**Exercise prompt**
Lines with "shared" in the records below: say how many there are, and add nothing.

[Records contained in a dataset]
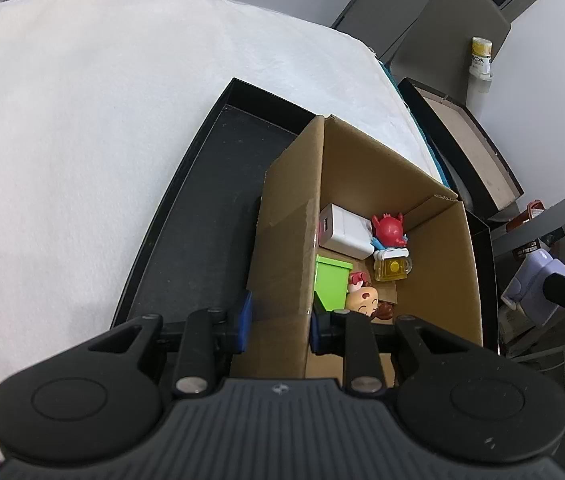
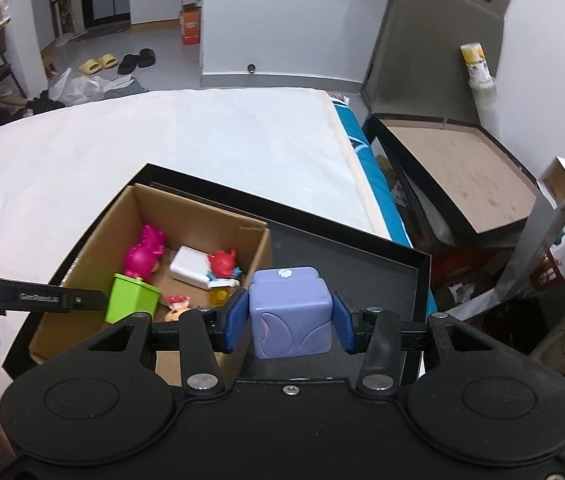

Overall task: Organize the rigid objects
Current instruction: 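Lift the lavender cube with the right tool and carry it over the box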

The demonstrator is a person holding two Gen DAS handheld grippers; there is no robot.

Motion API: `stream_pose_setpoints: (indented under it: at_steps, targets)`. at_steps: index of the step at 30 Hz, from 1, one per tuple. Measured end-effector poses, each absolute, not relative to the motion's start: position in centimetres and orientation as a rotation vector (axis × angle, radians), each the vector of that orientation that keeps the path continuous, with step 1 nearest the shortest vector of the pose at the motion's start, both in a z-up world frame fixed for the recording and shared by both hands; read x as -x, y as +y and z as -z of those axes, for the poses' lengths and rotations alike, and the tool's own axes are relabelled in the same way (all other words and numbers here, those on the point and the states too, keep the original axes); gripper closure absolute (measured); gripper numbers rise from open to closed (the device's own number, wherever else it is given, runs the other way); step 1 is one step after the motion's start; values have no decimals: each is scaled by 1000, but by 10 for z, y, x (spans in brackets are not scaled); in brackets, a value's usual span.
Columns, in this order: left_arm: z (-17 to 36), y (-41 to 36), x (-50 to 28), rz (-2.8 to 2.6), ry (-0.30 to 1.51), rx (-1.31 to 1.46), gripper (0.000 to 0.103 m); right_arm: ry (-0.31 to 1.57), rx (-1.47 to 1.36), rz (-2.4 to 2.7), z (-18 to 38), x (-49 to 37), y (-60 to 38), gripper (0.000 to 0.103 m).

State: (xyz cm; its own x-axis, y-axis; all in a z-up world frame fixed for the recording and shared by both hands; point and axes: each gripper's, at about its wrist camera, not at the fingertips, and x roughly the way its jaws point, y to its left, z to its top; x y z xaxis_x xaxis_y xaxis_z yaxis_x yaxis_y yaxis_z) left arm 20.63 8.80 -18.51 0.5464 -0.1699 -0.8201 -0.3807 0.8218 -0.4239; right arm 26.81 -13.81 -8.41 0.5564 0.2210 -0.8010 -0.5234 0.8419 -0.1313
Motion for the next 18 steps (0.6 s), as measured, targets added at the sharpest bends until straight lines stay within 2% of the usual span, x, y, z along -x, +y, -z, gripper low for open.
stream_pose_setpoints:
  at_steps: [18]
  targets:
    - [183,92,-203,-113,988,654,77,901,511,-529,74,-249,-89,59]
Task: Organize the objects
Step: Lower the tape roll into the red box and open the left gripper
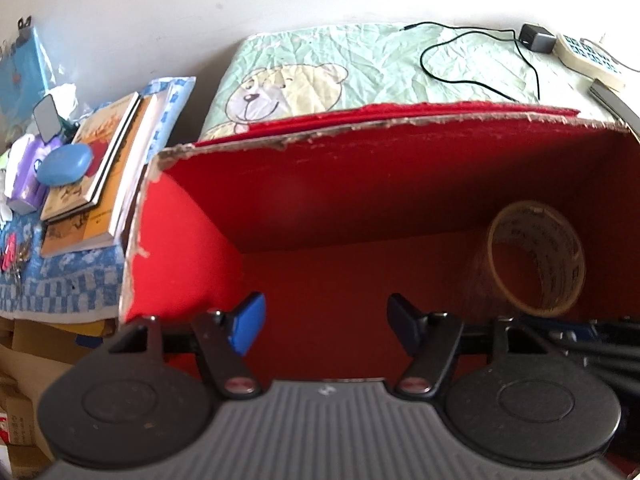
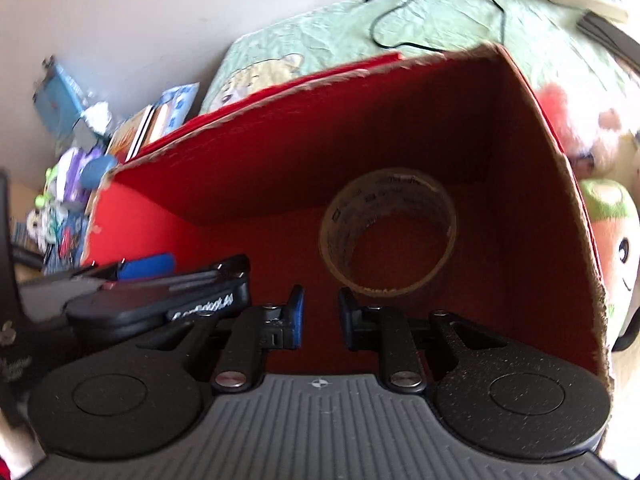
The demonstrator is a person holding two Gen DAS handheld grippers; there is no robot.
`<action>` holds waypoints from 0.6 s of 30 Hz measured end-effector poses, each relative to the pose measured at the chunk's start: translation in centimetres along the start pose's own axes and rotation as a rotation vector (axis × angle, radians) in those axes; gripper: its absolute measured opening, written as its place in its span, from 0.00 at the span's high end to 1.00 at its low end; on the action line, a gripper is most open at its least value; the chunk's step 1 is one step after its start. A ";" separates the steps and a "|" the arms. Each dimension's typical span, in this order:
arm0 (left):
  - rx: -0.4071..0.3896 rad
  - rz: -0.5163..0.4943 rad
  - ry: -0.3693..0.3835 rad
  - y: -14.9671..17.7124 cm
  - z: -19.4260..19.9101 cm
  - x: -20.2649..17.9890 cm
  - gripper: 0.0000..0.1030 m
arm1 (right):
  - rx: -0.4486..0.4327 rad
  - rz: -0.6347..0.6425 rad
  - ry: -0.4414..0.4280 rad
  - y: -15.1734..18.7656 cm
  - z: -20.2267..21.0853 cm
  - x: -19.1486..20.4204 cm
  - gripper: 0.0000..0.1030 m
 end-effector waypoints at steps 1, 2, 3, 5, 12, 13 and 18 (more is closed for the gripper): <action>-0.004 -0.005 -0.006 0.0 0.0 0.0 0.32 | -0.005 -0.020 0.010 0.0 0.0 -0.3 0.79; -0.004 -0.001 -0.016 0.0 0.0 0.0 0.32 | -0.015 -0.043 0.006 -0.2 0.1 -0.4 0.79; -0.003 -0.004 -0.017 0.1 0.0 0.0 0.32 | -0.025 -0.058 0.008 -0.2 0.2 -0.6 0.79; -0.002 -0.004 -0.018 0.1 0.0 0.0 0.32 | -0.049 -0.086 0.019 -0.4 0.4 -0.9 0.79; -0.010 -0.017 -0.007 0.1 0.1 -0.3 0.31 | -0.108 -0.196 0.056 -0.6 0.9 -2.1 0.80; -0.010 -0.018 -0.008 0.0 0.1 -0.3 0.31 | -0.114 -0.218 0.051 -0.6 0.9 -2.3 0.80; -0.009 -0.011 -0.012 0.0 0.1 -0.3 0.30 | -0.135 -0.254 0.070 -0.6 1.2 -2.8 0.80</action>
Point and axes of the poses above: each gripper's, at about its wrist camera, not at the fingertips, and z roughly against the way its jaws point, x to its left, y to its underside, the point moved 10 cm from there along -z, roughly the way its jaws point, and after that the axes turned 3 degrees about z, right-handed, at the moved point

**Answer**
2